Segment Start: Recorded information

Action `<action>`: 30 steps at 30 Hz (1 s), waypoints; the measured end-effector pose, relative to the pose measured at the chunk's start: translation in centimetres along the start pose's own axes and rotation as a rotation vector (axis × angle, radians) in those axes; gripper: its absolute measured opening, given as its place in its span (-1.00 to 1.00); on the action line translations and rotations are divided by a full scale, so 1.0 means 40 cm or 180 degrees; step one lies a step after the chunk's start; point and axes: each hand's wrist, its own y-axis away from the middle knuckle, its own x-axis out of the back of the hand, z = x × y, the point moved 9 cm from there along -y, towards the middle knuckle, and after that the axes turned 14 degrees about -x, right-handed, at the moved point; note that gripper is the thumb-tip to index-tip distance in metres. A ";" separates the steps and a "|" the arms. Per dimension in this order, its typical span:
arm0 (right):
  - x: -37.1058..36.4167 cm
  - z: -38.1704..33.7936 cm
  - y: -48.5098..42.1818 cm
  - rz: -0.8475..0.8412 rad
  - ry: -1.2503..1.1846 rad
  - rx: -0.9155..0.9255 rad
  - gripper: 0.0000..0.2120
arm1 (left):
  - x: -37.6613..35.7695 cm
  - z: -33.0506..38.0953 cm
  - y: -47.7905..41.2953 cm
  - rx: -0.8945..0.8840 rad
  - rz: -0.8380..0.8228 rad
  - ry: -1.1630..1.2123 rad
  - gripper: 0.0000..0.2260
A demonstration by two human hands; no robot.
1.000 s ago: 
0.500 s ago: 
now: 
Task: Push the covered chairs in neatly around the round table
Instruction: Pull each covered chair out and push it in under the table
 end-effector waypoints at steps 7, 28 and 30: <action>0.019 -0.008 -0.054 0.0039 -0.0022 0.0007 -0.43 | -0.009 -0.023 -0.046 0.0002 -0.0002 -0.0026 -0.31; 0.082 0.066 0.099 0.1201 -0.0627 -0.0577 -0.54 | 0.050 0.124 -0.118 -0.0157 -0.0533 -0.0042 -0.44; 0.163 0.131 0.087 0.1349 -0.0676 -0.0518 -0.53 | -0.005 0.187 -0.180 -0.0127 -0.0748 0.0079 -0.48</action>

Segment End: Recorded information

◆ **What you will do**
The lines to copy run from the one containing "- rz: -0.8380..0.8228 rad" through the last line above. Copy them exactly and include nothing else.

◆ **Response**
  - rz: -0.8380..0.8228 rad
  - ry: -1.1630..1.2123 rad
  - gripper: 0.0000..0.2260
A demonstration by two human hands; no robot.
1.000 s ago: 
0.500 s ago: 
now: 
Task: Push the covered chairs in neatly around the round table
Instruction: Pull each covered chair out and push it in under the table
 end-effector waypoints at steps 7, 28 and 30: <action>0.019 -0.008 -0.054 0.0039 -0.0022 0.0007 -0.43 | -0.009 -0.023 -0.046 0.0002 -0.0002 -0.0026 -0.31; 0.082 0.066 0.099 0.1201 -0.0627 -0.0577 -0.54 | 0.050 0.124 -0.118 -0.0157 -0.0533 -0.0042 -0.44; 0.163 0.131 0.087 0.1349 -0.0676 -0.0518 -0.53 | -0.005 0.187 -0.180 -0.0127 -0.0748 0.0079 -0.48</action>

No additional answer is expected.